All lines of the material that contain "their" must be copied out.

START Data under study

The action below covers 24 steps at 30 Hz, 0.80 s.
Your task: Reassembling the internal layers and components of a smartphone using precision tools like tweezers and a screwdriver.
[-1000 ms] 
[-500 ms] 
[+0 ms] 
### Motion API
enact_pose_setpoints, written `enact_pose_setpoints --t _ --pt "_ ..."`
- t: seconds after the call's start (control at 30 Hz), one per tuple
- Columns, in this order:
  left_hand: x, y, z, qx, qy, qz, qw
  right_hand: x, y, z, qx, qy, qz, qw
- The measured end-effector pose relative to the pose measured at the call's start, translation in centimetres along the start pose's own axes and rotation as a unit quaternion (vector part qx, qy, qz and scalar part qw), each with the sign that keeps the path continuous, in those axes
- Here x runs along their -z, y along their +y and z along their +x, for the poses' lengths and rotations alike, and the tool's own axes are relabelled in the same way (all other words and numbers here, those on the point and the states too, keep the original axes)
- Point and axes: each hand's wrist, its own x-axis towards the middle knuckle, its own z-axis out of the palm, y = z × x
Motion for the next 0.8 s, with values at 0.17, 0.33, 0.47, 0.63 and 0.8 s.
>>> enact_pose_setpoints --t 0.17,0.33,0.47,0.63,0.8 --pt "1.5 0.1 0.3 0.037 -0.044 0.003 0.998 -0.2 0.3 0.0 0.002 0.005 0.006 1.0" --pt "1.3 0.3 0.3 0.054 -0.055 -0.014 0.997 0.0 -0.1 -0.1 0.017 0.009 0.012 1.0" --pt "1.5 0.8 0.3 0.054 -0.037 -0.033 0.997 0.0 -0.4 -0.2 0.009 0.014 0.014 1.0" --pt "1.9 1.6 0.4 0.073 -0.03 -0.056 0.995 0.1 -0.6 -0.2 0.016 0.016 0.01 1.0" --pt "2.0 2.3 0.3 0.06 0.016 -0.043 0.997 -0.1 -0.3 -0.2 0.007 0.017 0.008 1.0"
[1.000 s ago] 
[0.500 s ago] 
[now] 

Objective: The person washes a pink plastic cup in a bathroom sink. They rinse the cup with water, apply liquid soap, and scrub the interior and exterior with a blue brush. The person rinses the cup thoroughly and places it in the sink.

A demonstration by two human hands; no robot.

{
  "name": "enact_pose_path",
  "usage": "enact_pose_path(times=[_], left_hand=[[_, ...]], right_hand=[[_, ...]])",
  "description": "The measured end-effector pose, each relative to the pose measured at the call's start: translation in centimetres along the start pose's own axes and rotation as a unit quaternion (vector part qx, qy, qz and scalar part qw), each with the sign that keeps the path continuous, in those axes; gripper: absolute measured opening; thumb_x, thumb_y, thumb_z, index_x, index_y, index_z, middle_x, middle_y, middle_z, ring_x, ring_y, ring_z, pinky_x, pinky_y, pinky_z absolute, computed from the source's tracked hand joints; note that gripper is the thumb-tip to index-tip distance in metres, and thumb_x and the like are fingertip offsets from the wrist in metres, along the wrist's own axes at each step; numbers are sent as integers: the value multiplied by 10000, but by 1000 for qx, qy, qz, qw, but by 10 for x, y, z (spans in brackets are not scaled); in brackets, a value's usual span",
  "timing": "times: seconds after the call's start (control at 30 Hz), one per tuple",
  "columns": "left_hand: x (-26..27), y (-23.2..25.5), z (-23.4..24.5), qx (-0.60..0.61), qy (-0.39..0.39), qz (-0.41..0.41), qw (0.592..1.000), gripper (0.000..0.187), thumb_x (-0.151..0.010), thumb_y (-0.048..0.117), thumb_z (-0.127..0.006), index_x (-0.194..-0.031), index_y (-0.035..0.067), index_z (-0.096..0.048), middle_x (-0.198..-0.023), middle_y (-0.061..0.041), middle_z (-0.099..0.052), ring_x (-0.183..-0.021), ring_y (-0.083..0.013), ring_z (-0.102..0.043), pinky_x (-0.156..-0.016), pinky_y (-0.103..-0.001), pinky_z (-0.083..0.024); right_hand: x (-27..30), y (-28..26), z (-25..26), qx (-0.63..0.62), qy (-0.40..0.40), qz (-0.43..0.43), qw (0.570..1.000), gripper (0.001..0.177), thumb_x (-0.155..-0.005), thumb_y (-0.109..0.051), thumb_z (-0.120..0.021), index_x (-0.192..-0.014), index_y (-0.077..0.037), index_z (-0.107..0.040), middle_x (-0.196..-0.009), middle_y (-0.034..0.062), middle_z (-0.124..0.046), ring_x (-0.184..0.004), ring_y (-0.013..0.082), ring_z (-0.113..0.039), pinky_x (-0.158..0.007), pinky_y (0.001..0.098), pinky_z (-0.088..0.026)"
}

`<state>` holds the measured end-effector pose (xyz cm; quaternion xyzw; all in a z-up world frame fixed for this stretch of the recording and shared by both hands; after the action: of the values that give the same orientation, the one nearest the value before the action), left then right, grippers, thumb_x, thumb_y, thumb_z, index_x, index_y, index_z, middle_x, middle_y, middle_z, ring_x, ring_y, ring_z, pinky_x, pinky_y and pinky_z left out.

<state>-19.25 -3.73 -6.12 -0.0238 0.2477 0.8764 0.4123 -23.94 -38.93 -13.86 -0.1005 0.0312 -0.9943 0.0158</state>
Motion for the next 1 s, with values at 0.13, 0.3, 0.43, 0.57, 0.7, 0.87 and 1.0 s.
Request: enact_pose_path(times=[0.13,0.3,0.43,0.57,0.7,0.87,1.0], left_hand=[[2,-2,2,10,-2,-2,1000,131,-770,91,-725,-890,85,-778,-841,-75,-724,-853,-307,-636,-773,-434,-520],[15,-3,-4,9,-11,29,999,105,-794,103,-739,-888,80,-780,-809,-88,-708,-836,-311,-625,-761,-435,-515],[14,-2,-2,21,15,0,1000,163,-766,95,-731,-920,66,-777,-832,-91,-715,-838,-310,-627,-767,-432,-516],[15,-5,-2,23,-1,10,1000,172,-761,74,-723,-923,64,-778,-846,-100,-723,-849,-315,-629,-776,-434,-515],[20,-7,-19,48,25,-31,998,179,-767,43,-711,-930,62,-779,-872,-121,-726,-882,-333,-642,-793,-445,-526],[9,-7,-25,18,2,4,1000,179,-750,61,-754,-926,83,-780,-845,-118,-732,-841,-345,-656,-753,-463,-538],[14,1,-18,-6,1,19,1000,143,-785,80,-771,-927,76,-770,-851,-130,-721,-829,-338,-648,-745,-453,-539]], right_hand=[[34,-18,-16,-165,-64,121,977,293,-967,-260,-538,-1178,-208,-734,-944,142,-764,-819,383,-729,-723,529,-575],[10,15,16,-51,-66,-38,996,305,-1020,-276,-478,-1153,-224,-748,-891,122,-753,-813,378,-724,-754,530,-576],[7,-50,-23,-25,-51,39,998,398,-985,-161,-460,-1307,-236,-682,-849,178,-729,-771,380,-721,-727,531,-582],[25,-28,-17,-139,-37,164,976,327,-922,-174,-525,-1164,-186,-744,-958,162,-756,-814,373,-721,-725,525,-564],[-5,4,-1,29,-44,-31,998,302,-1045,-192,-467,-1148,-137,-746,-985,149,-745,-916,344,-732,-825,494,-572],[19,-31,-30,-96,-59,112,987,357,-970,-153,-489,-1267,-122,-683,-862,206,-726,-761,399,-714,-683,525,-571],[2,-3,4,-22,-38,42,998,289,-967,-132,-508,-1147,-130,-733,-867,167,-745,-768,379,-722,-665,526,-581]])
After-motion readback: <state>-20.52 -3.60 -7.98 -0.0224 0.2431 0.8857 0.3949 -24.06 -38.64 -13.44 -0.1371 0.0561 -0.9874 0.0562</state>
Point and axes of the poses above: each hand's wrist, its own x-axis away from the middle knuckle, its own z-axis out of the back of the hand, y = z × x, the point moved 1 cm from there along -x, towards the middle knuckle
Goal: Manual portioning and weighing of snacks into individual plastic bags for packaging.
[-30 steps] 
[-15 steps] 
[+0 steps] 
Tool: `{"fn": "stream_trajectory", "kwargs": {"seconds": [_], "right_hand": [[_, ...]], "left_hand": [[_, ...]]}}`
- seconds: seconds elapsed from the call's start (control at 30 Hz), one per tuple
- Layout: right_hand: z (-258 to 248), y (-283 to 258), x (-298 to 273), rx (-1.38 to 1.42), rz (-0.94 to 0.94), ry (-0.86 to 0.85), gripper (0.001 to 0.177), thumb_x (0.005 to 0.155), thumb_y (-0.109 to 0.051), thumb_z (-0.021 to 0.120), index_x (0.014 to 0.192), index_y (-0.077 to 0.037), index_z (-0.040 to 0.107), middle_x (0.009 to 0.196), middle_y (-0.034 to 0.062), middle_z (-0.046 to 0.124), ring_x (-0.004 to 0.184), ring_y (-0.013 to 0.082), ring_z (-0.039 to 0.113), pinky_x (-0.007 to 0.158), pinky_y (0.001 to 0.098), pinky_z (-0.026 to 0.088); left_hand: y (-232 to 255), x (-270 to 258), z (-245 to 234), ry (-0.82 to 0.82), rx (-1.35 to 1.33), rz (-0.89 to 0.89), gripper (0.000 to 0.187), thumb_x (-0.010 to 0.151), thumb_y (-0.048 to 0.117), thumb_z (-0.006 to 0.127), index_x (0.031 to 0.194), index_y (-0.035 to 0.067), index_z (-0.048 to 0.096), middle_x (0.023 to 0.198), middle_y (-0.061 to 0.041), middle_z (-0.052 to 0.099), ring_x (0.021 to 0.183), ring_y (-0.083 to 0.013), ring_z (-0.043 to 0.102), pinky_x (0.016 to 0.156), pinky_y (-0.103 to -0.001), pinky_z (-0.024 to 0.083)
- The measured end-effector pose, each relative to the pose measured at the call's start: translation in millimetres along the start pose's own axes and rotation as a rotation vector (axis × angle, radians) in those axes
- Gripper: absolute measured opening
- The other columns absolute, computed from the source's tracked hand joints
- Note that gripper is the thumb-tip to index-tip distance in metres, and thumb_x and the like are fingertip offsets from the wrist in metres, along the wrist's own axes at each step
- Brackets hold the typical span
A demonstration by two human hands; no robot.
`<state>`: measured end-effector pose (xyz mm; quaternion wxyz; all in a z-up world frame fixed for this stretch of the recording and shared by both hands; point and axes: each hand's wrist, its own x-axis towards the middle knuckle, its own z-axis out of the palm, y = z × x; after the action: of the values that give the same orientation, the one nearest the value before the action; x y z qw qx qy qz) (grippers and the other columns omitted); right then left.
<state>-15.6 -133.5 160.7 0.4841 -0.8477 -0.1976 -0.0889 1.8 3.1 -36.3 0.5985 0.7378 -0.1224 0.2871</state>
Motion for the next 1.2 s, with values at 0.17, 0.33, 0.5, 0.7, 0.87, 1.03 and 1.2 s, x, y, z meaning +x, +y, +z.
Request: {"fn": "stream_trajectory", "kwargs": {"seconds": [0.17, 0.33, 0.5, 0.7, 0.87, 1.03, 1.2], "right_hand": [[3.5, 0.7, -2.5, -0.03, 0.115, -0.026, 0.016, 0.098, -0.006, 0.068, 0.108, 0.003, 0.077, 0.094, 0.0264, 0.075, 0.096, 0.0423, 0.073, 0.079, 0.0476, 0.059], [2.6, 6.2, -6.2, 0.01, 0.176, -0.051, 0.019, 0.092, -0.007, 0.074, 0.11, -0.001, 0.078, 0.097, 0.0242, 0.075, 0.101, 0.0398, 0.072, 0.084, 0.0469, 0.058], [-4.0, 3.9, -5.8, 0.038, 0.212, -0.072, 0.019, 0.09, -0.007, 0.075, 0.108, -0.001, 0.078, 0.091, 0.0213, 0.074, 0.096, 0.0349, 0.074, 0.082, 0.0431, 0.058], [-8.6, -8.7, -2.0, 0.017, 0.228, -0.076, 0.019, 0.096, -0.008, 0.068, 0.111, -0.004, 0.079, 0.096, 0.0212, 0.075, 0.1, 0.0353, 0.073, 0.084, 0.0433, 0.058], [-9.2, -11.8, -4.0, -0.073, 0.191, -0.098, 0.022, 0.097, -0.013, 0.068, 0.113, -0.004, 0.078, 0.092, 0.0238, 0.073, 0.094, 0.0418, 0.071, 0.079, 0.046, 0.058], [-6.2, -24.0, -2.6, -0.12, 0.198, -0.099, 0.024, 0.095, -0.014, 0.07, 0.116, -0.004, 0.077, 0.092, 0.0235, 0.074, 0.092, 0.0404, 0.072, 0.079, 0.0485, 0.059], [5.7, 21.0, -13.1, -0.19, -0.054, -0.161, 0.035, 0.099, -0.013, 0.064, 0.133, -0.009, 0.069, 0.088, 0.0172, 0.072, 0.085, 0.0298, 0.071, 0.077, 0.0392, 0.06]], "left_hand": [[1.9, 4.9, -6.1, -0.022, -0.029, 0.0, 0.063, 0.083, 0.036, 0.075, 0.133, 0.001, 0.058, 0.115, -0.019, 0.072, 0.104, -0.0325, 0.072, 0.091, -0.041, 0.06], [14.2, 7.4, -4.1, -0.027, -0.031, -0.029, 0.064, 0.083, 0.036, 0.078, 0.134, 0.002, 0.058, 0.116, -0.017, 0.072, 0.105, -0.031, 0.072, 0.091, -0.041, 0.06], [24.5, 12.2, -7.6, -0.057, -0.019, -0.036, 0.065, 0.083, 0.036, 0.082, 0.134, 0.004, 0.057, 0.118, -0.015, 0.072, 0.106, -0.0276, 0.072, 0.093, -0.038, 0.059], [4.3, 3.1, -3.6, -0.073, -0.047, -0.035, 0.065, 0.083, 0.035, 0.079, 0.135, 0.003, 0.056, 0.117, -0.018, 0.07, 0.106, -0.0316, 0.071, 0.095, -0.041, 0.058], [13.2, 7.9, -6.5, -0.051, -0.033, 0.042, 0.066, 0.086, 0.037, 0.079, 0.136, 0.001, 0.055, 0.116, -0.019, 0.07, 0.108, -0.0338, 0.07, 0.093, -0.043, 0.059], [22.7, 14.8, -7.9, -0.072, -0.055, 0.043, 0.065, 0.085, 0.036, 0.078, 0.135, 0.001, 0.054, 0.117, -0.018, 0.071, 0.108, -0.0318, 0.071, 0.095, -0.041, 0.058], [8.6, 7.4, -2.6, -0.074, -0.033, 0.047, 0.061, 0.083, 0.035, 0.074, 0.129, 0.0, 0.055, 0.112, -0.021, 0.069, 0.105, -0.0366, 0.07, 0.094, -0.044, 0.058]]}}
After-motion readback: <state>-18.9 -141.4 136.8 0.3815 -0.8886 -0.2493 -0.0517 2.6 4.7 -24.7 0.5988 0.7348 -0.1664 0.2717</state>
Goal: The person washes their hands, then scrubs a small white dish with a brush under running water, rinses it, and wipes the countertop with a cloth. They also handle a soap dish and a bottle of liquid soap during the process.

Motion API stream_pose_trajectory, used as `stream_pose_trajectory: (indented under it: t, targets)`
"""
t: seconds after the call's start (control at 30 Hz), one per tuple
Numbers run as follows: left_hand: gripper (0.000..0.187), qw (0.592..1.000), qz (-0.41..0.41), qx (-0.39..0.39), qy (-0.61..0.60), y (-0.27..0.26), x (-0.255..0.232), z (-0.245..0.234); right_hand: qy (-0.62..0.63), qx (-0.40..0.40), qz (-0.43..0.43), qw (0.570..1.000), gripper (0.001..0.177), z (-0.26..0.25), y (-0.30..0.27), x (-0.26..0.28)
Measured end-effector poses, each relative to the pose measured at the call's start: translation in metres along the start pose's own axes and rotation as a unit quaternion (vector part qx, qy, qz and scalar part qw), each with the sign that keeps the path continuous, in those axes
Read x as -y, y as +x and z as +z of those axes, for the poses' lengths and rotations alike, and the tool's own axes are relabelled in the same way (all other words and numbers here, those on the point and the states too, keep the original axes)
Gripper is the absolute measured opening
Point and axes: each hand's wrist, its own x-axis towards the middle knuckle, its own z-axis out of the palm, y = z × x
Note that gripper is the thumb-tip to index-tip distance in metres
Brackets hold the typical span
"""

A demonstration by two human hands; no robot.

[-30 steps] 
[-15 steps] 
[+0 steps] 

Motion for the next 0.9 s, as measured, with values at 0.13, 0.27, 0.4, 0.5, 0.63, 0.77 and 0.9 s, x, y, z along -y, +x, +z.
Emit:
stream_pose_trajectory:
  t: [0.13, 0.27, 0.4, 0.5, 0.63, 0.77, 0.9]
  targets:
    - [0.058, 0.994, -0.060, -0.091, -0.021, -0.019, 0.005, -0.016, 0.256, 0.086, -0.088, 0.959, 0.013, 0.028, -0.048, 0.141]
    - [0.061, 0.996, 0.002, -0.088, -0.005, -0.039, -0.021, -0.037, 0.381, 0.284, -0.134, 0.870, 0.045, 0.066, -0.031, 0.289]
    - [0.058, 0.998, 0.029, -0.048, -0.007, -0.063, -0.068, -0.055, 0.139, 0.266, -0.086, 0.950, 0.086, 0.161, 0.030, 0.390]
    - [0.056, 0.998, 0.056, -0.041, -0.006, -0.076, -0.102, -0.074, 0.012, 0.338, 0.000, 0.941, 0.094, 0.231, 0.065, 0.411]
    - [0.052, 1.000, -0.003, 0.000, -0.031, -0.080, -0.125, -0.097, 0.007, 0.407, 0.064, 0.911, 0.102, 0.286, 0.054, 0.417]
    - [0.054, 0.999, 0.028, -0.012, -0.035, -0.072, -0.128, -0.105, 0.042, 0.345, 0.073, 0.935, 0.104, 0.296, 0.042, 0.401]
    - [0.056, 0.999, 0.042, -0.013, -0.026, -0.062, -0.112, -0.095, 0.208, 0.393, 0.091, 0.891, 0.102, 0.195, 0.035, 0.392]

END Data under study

## Your solution:
- Here x runs along their -z, y along their +y and z along their +x, for the poses' lengths and rotations alike, and the tool's own axes are relabelled in the same way (all other words and numbers here, those on the point and the states too, keep the original axes)
Goal: The person washes their hands, then scrubs a small white dish with a brush under running water, rinses it, and wipes the countertop with a cloth. They also handle a soap dish and a bottle of liquid soap during the process.

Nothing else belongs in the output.